The Philippines this year closed or suspended 17 nickel mines because of environmental concerns.
https://www.ncbi.nlm.nih.gov/pmc/articles/PMC3586865/
As the result of supernovae Neutron stars of high mass can be formed. Those can sometimes, if they are in close proximity, collide in rare events and produce atomic elements with masses above 250.

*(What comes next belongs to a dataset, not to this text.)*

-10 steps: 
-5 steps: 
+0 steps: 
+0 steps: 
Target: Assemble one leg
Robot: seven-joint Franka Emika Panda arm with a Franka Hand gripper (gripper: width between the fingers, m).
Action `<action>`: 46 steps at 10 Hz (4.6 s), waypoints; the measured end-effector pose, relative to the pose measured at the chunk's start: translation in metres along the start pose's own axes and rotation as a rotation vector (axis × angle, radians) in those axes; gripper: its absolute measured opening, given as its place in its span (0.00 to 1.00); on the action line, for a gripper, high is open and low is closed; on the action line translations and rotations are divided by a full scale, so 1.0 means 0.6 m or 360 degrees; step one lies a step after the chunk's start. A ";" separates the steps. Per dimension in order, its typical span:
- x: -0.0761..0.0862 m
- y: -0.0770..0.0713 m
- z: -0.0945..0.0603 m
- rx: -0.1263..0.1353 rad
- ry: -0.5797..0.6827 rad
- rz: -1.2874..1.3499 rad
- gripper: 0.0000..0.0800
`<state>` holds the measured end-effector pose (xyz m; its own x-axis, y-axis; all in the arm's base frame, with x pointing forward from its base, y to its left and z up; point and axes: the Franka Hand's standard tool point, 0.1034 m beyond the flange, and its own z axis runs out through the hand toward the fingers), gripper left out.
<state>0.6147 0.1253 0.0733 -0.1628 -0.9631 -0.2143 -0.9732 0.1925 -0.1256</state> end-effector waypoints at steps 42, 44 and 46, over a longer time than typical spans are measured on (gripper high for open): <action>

https://www.nature.com/articles/nature24453/figures/1
https://science.sciencemag.org/content/363/6426/474?utm_campaign=toc_sci-mag_2019-01-31&et_rid=34836726&et_cid=2630297
Lorem ipsum dolor sit amet, consectetur adipiscing elit, sed do eiusmod tempor incididunt ut labore et dolore magna aliqua. Duis at consectetur lorem donec massa. Tempus quam pellentesque nec nam aliquam. Aliquam etiam erat velit scelerisque in dictum non consectetur a. Augue lacus viverra vitae congue eu consequat ac. Egestas congue quisque egestas diam in arcu cursus euismod. Tristique risus nec feugiat in fermentum. Cursus euismod quis viverra nibh cras. At imperdiet dui accumsan sit amet nulla. Vel facilisis volutpat est velit egestas dui id ornare arcu.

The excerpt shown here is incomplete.